Fast forward a few dozen years and it’s Mother’s Day weekend again. It’s pre-pandemic and we are in New York celebrating my youngest brother’s graduation from law school. It’s one of the rare family vacations we’ve taken - if you can call cramming into my brother’s dorm apartment a vacation. But I can see it’s one of my mom’s proudest moments - she had done it, sacrificed everything when she left her own mother (whom she never got to see alive again) to start a new life in America, put aside her personal ambitions and raised three kids on her own, protected them from the gangs and the drugs and the violence in our neighborhood, and now (finally) they were done with school.
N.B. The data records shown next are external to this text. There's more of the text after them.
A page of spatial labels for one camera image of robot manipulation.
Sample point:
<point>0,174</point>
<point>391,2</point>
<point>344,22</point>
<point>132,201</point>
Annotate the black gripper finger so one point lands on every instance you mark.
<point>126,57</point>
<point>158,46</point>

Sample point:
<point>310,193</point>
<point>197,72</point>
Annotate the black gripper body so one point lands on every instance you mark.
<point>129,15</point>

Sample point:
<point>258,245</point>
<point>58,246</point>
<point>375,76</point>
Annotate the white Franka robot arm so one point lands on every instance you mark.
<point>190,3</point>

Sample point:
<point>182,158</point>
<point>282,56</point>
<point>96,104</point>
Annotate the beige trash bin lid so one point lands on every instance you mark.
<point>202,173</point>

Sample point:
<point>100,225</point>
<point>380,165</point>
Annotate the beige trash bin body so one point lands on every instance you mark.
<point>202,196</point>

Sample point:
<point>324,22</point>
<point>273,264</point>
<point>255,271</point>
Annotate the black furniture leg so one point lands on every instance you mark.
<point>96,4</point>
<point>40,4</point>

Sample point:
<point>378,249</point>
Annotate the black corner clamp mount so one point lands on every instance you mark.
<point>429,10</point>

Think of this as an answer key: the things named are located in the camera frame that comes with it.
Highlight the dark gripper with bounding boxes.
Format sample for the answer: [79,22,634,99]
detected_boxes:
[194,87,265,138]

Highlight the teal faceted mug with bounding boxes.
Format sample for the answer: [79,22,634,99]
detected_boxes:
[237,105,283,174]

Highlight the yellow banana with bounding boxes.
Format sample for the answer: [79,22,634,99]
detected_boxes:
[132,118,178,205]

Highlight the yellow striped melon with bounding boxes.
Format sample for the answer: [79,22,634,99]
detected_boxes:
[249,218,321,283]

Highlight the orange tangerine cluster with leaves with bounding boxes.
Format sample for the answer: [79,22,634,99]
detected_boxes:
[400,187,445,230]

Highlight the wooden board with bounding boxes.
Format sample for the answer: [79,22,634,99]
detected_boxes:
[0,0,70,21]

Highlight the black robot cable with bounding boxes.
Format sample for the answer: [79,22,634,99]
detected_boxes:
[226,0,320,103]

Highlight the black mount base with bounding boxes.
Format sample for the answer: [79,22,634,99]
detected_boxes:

Her children were adults and she could exhale.

This year, in lieu of Christmas presents (or the birthday presents we never did), we were supposed to take an international trip as a family for the first time in over 25 years - all of us, which is difficult to do considering my middle brother has been working nonstop for years, I had many years myself where I could not take vacation and my youngest brother was only a little over a year into his new job... not to mention that my mom and my middle brother don’t share the same affinity for travel as me (and my dad, supposedly). To put it mildly, it required some convincing and negotiating, but we ultimately settled on springtime in Japan to see the cherry blossoms. If this pandemic has taught me anything, it’s the value of time. We can’t be physically together this year, but I hope we still have time next Mother’s Day for this adventure.

Happy Mother’s Day to you and yours!